I promised to wait till highschool before I like anyone. But here I was, 12 and in grade school, helplessly falling for Jeremiah and fooling myself we were just great friends! For some reason I could neither explain nor grasp, it didn't feel right. It felt like a crime. It had to be in highschool! I told myself, I had to wait until highschool!

In all this, I was successful in avoiding Jeremy for a total of three days. Scratch that, two days and a morning, that is. He caught up with me on the noon of the third day. We often went to the stream at noon, so I had sneaked out of the house earlier and was hiding in the woods on the way to the stream. My family didn't know of our situation, because when they asked me why he wasn't coming to get me, I told them we had agreed to meet at the stream.

"He missed you the other day, he came after you had left. Are you sure he'll remember?" My sister asked me.

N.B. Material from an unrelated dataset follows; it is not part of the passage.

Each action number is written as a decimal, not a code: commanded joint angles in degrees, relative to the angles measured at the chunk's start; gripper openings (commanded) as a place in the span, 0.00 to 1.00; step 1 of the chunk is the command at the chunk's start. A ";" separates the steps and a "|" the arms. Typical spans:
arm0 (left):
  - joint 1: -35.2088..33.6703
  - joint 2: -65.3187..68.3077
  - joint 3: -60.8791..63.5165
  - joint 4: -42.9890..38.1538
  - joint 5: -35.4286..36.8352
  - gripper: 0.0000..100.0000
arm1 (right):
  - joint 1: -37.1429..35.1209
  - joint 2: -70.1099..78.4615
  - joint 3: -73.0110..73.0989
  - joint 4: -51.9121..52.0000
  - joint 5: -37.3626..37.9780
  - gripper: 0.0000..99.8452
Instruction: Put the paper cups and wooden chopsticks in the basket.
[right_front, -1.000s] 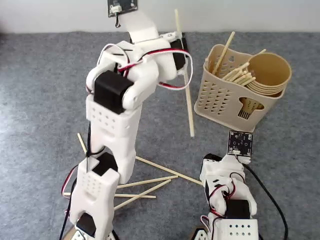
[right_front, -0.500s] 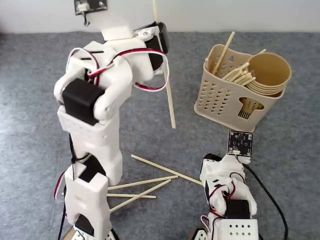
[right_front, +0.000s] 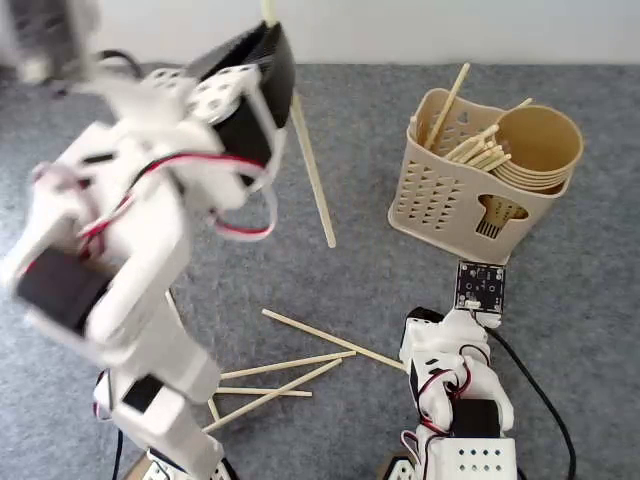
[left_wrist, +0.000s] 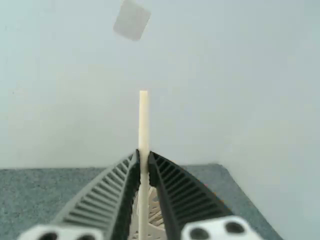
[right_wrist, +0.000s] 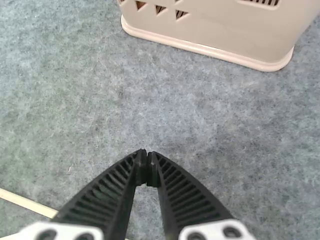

"He'll remember." I assured her.

I guessed he hadn't told them I was avoiding him, since there was no way he hadn't figured it out! He was too intelligent not to have figured it out.

I was sitting on a dead stem in the woods, messing around with dead leaves that littered the ground to while away the time I had calculated would take Jeremy to get to the streams, so that I could head out to my next hideout!

Suddenly, I heard the rustling of dried dead leaves, and I looked up to find someone hovering at the entrance to the space in the woods. I flinched. It took me a moment to figure out who it was.

It was Jeremy, standing there, staring at me, disappointment written all over his face.